I suppose most people have the impression that in the US everything is big, extremely big, so unnecessarily big that sometimes we feel we were in Brobdingnag, the land occupied by giants in Jonathan Swift’s Gulliver’s Travels. It seems that the Americans have a penchant for supersizing things. They have offers such as ‘supersize your hamburger or coke for just an extra ¢1’, super-overweight people and therefore clothes in size XnL. But, returning from the holiday, I twigged that not everything in the States is necessarily big.
I brought a tin of M&S shortbread for Marcia as a birthday gift. I also received a ‘wee’ gift from her because, just as in our undergraduate days in Taiwan, she always remembered that my birthday came ten days later after hers and always gave me something unusual that, in her words, fitted my image, for example, duplicated contemporary paintings or sweetcorn facial masks.

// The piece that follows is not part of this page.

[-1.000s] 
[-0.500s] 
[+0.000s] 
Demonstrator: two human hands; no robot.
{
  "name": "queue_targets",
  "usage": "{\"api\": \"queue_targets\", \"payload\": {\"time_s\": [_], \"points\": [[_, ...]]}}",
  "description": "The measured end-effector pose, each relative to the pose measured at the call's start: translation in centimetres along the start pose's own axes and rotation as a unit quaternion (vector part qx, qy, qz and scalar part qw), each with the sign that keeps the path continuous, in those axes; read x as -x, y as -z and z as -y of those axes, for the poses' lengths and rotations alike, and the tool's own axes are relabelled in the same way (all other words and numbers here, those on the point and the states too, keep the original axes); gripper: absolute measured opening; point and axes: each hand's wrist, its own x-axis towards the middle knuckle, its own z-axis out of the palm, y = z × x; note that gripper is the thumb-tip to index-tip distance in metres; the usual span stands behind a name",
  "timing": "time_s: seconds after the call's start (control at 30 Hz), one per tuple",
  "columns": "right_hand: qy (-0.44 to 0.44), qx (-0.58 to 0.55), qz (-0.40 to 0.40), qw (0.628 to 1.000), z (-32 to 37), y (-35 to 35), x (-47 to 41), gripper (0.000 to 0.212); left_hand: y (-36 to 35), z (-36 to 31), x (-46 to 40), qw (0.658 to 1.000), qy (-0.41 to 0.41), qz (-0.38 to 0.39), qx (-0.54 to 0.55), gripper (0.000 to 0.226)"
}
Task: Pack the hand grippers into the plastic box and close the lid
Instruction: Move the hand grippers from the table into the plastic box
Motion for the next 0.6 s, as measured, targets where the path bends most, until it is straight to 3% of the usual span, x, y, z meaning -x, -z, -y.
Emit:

This year Marcia gives me a totes umbrella. Obviously, her memory serves her pretty well so that she remembers that I had a brolly with me all the time when I was an undergrad at the National Taiwan University because I commuted between the University and my hometown Keelung, the harbour of rain (read this for more about my childhood memory of rain). However, she apparently has slightly unsatisfactory meteorological knowledge of the weather in the British Isles as she doesn’t realise that I simply can’t hold firmly a brolly when a Scottish gust of wind blows.
This umbrella, according to the tag, 'folds really small to fit most anywhere' and 'opens full size', but it's indeed so super-small that it hardly sheltered me and Marcia from a sudden shower when we were walking on the campus of Rutgers where she completed her master degree.
Look, this umbrella is realy a bit smaller than an ordinary one. Ergo, I can assure you that not everything in the States is necessarily big.